Try it>
All lines of the material that contain "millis" must be copied out.

Recorded data>

————

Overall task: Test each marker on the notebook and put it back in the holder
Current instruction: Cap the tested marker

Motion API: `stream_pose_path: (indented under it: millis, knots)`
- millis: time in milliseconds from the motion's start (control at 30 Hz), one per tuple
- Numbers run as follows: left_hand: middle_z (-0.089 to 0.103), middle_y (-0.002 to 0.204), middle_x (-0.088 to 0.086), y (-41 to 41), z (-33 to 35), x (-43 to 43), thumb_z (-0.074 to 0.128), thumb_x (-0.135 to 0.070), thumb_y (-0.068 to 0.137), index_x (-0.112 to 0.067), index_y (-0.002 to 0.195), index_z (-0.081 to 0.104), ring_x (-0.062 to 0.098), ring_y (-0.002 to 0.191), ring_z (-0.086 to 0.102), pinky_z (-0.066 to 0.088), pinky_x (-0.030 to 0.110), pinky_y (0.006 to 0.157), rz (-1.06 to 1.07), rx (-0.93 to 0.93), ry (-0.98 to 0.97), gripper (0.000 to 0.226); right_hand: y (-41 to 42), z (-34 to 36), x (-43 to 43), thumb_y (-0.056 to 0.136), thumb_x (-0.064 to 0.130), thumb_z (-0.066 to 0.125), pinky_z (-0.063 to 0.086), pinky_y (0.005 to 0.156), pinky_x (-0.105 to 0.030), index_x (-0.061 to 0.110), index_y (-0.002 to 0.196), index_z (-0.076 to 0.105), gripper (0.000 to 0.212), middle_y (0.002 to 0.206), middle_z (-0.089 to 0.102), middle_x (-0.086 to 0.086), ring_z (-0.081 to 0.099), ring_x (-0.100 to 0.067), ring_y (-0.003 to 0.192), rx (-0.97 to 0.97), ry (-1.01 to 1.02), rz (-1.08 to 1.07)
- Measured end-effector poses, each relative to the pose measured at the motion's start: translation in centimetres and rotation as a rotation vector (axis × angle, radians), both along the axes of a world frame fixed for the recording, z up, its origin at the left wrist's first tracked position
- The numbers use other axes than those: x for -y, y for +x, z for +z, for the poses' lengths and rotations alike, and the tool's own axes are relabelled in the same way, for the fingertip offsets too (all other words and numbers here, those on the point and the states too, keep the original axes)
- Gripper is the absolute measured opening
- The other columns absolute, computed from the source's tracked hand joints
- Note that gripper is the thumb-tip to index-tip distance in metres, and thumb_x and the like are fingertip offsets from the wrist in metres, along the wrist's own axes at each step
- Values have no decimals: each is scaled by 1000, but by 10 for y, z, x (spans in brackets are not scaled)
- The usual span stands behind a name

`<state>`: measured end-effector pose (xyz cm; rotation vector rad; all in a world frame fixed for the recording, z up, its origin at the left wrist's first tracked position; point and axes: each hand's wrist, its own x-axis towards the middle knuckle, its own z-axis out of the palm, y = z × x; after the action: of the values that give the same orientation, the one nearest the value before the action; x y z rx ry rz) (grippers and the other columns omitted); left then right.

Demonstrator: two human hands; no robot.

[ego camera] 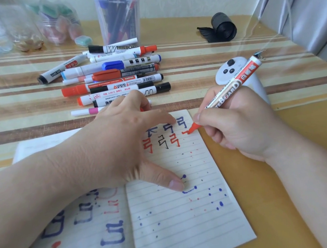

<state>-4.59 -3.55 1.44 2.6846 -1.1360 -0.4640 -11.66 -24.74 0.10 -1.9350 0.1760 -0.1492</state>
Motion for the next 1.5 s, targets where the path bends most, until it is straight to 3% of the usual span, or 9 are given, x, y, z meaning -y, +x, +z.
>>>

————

Final answer>
Motion API: `stream_pose_path: (indented under it: millis, knots)`
- millis: time in milliseconds from the motion's start (control at 30 Hz), one per tuple

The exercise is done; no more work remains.